Every great meal deserves an equally great ending, and at Sudova, that ending comes in the form of the Medovik, a traditional Eastern European layered honey cake that changes its flavor profile with the seasons.

The cake is made to a standard that is genuinely difficult to find in American restaurants. Each layer is light, moist, and delicate, with just enough sweetness to feel indulgent without tipping into excess.

An autumn version featuring apple, cardamom, and wildflower honey served with Chantilly smetana has been particularly memorable, capturing the feeling of the season in a single dessert.

The texture is softer and airier than most layer cakes, which makes it feel like a natural finish to a rich meal rather than an afterthought piled on top of everything else.

Even guests who claim they are too full at the end of dinner find a way to finish every bite of this cake.

Small Plates and Sharing: How to Order at Sudova

© Sudova • Eastern European Kitchen

Sudova is built for sharing, and the menu is organized in a way that rewards groups who are willing to order broadly and pass plates around the table.

Small plates like parsnip latkes, roasted cauliflower Holubtsi, Tvorog, and Kartoplya Paprikas, which are roasted potatoes in paprika, allow you to sample a wide range of flavors without committing to a single large dish too early in the meal.

The kitchen is vegetable-forward, meaning plant-based eaters will find plenty to love here, but there are also meat options across both the small and large plate sections of the menu.

A general strategy that works well is to order two or three small plates to start, add a dumpling dish for the table, and then split one or two large plates as the main event.

This approach keeps the meal moving at a satisfying pace and gives you the best possible overview of what the kitchen can do.

Why Sudova Belongs on Your Cincinnati Dining List

© Sudova • Eastern European Kitchen

Cincinnati has a dining scene that has been growing steadily for years, and Sudova represents exactly the kind of restaurant that pushes a city’s culinary identity forward in a meaningful way.

There is no other restaurant in the city doing what Chef Sarah Dworak and her kitchen are doing here.
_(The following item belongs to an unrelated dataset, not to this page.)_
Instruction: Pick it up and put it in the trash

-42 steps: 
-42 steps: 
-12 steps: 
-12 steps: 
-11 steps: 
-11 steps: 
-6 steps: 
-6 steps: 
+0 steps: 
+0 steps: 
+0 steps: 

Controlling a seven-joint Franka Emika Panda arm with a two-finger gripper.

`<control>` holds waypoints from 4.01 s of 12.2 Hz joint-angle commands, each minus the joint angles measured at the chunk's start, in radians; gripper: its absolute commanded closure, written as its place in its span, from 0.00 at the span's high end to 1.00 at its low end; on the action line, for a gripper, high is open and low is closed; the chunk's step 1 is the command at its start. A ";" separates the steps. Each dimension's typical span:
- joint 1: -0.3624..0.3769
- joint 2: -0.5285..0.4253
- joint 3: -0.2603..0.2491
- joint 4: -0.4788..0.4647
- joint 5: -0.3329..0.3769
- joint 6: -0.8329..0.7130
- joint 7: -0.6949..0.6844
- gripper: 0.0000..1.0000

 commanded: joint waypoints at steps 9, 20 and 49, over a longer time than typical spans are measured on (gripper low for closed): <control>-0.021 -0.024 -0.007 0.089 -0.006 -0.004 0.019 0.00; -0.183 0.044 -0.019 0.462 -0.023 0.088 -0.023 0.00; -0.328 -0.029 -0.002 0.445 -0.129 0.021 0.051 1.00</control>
The combination of authentic Eastern European technique, seasonal creativity, and genuine hospitality makes Sudova feel like a place that belongs in any major food city in the country.

Whether you come for the handmade dumplings, the flaky Kulebiaka, the deeply comforting Halushki, or just a slice of the Medovik cake, you will leave with a clear sense of why this place has earned such devoted regulars.

Book your reservation early, go hungry, and plan to share everything at the table. Sudova is the kind of meal that stays with you long after the check arrives.